Workloads using legacy Premium SSD managed disks may be eligible for migration to Premium SSD v2, which delivers equivalent or improved performance characteristics at a lower cost. Premium SSD v2 decouples disk size from performance metrics like IOPS and throughput, enabling more granular cost optimization. Additionally, Premium SSD disks are often overprovisioned in size—for example, a P40 disk with more IOPS and capacity than the workload requires—resulting in inflated storage costs. Rightsizing includes both transitioning to v2 and resizing to smaller SKUs (e.g., P40 → P20) based on observed utilization. Failure to address either form of overprovisioning leads to persistent waste.
Tables with no read or write activity often represent deprecated applications, obsolete telemetry, or abandoned development artifacts. Retaining inactive tables increases storage costs and operational complexity. Regularly auditing and cleaning up unused tables helps maintain a streamlined, cost-effective storage environment.

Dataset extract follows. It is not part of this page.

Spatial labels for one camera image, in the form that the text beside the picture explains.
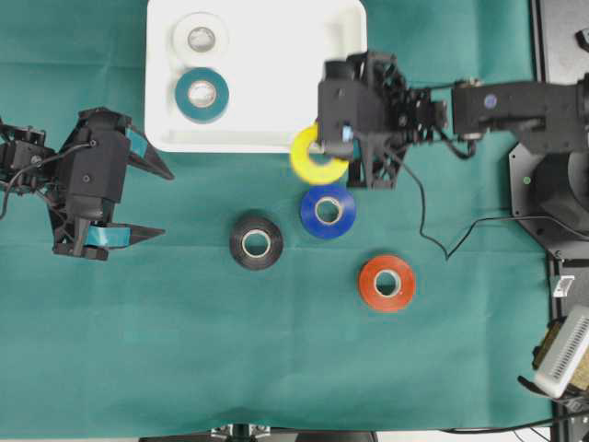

Files that show no read or write activity over an extended period often indicate redundant or abandoned data. Keeping inactive files in higher-cost storage classes unnecessarily increases monthly spend. Implementing proactive archiving, deletion workflows, and safety features like Blob Soft Delete or Versioning improves cost efficiency while protecting against accidental data loss.
Non-production environments such as development, testing, or staging often do not require the high availability, failover capabilities, and premium storage performance offered by the Business Critical tier. Running these workloads on Business Critical unnecessarily inflates costs. Choosing a lower-cost tier like General Purpose typically provides sufficient performance and availability for non-production use cases, significantly reducing ongoing database expenses.
Buckets without Autoclass enabled can accumulate infrequently accessed data in more expensive storage classes, inflating monthly costs. Enabling Autoclass allows GCS to automatically move objects to lower-cost tiers based on observed access behavior, optimizing storage costs without manual lifecycle policy management. Activating Autoclass reduces operational overhead while maintaining seamless access to objects across storage classes.